The processor, which runs at 2.2 GHz, is an 8 core multi-threaded CPU, which means it’s capable of providing 16 threads for a high degree of parallel processing. The processors share 20 MB of L3 cache amongst themselves, which is supposed to translate to faster compute capabilities. As discussed, the processor is compatible with the the LGA 2011 socket.

Performance

We installed Windows Server 2008 R2 (64-bit) on the test server for running benchmarks. Cinebench 11.5 and the Financial Risk Analysis application benchmark called Sungard were used. The application allows you to select the number of threads to use, which essentially controls how much CPU power to extract from the system.
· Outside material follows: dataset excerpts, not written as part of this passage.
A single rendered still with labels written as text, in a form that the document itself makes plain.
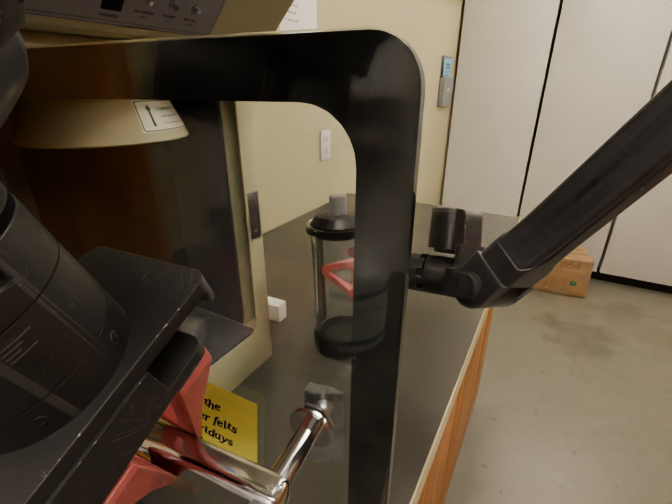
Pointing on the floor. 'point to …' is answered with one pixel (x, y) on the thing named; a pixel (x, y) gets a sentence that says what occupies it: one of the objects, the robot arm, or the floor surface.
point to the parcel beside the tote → (569, 275)
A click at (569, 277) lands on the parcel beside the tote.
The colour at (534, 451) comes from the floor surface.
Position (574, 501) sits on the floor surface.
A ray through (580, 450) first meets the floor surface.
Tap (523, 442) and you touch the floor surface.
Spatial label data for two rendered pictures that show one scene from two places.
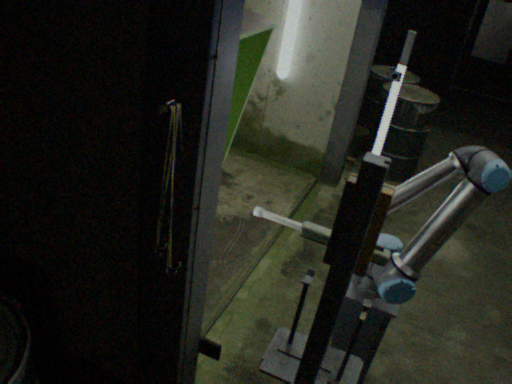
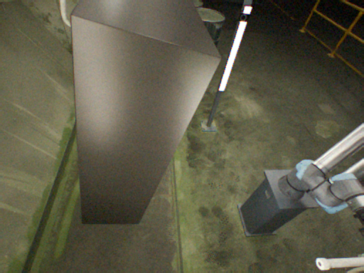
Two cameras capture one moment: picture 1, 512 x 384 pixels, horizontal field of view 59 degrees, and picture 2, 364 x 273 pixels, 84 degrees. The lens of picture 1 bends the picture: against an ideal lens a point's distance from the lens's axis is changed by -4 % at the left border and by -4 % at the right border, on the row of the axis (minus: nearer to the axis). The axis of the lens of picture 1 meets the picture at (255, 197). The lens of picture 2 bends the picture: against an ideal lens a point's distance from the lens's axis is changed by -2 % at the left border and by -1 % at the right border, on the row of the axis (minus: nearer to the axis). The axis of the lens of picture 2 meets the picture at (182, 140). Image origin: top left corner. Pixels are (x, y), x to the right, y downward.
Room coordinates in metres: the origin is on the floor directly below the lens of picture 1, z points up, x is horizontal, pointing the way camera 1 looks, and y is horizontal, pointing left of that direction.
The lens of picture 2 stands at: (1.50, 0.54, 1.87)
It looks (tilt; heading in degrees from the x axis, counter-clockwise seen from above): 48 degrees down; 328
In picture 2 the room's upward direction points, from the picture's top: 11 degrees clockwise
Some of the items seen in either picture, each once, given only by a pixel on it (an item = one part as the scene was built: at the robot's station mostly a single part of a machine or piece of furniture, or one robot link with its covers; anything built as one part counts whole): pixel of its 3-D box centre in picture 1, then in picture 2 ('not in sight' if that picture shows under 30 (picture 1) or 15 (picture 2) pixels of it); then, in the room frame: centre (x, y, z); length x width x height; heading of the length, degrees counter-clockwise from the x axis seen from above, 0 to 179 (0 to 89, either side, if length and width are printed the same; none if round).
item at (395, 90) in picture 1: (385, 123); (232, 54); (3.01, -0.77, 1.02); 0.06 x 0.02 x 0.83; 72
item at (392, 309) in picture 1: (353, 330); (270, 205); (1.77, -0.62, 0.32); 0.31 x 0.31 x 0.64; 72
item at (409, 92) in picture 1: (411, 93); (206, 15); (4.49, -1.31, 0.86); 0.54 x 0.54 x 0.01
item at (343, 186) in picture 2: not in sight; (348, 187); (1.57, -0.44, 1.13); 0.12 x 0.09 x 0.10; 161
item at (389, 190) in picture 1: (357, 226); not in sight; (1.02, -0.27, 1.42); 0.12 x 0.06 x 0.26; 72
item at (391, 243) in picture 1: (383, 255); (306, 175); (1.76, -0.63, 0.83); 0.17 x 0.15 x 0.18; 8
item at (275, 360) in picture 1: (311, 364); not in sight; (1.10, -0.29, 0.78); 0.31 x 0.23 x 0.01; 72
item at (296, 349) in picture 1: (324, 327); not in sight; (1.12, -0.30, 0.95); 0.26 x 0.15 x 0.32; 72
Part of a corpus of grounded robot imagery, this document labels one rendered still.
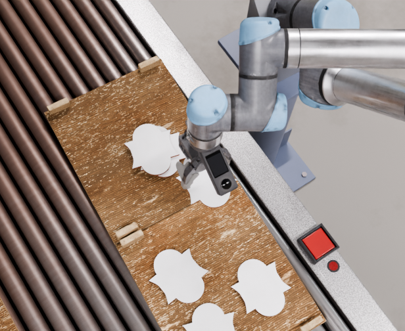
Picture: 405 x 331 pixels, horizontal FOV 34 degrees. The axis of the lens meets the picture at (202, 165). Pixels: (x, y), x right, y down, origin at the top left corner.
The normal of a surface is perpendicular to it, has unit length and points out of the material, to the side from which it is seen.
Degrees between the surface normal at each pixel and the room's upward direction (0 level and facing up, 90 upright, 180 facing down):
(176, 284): 0
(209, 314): 0
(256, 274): 0
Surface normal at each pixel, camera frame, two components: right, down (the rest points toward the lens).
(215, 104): 0.03, -0.40
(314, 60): -0.01, 0.70
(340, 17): 0.38, 0.18
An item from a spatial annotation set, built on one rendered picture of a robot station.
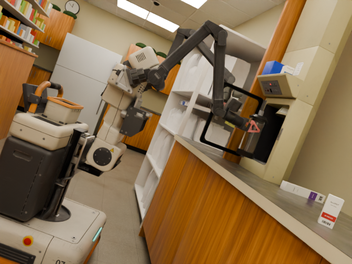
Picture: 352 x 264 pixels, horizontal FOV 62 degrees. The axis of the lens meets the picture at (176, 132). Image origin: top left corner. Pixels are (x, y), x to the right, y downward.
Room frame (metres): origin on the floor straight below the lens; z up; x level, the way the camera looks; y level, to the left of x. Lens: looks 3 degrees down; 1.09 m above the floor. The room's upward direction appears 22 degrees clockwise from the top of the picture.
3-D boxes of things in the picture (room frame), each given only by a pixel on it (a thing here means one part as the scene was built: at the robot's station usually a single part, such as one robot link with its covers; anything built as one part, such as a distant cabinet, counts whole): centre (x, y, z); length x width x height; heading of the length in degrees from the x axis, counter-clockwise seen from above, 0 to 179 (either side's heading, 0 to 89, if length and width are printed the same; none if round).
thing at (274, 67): (1.82, -0.42, 1.56); 0.10 x 0.10 x 0.09; 14
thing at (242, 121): (1.63, -0.29, 1.18); 0.10 x 0.07 x 0.07; 15
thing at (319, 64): (1.79, -0.62, 1.33); 0.32 x 0.25 x 0.77; 14
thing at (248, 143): (1.65, -0.40, 1.14); 0.11 x 0.11 x 0.21
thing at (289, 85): (1.74, -0.44, 1.46); 0.32 x 0.11 x 0.10; 14
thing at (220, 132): (1.86, -0.30, 1.19); 0.30 x 0.01 x 0.40; 106
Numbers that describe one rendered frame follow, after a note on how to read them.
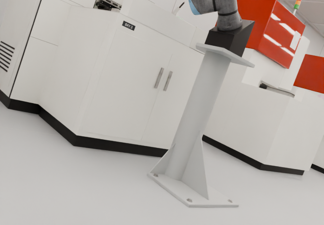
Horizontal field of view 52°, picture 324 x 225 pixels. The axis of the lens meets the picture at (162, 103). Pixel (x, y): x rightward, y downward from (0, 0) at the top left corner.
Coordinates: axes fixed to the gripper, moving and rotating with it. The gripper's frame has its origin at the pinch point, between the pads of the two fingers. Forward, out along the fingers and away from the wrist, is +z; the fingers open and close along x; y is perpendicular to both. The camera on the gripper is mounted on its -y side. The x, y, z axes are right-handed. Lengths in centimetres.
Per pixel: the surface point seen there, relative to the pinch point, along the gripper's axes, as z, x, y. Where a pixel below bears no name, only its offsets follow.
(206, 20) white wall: -54, -236, 207
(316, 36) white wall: -155, -592, 207
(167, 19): 19.7, 11.6, -4.0
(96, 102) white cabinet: 81, 41, -4
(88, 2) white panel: 22, 35, 58
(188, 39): 24.5, -12.0, -4.0
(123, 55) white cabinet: 50, 34, -4
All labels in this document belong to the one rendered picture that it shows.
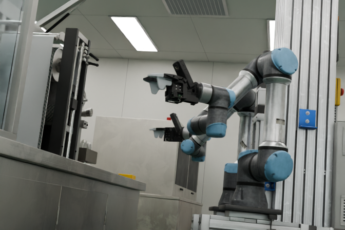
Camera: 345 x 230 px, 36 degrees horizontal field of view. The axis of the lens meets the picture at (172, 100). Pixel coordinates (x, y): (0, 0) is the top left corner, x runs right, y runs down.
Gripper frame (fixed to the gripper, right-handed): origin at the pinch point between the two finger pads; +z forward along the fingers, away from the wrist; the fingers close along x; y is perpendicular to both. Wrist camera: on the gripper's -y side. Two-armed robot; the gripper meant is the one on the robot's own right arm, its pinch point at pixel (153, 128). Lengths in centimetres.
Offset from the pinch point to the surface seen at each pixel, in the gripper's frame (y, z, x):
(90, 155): 16, 4, -58
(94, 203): 32, -30, -105
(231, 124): -22, 82, 380
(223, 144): 4, 89, 374
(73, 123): 2, -14, -98
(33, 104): -5, 0, -107
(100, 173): 21, -34, -108
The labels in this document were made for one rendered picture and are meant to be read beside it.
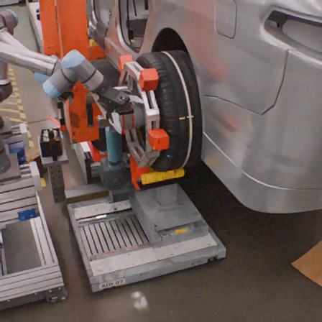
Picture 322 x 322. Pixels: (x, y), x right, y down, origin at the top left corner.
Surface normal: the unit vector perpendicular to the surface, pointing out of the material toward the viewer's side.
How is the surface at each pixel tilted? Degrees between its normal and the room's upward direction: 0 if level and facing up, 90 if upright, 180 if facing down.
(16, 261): 0
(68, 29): 90
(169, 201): 90
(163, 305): 0
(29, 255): 0
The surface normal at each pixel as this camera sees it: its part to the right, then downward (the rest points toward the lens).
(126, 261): 0.00, -0.86
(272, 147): -0.72, 0.39
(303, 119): -0.34, 0.47
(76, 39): 0.34, 0.47
The application uses a Monte Carlo method financial engine to determine the future value of a fictitious portfolio. We ran this test with 8, 16 and 32 threads. The time taken to determine the future value of the portfolio reduces significantly as the number of threads increase. The system took 170 secs for completing the processing of the workload when 8 threads were working. This number reduced sharply to around 81 seconds when the full computing capability of 32 threads was utilized for the process. CineBench gave an excellent score of 19.88 CPU points. This is excellent performance considering the fact that there were only 16 physical cores on our server system which were used to compile the test. Compared with the earlier Dunnington server (18.58 CPU points), it fared extremely well even though the Dunnington system had 24 cores running inside. Westmere EX powered Intel QSSC-S4R gave a score of 19.59 CPU points even though it had 40 cores and the processors were running at 2.66 GHz as compared to the 2.20 GHz on our system. The CPU frequency provides some advantage in performance.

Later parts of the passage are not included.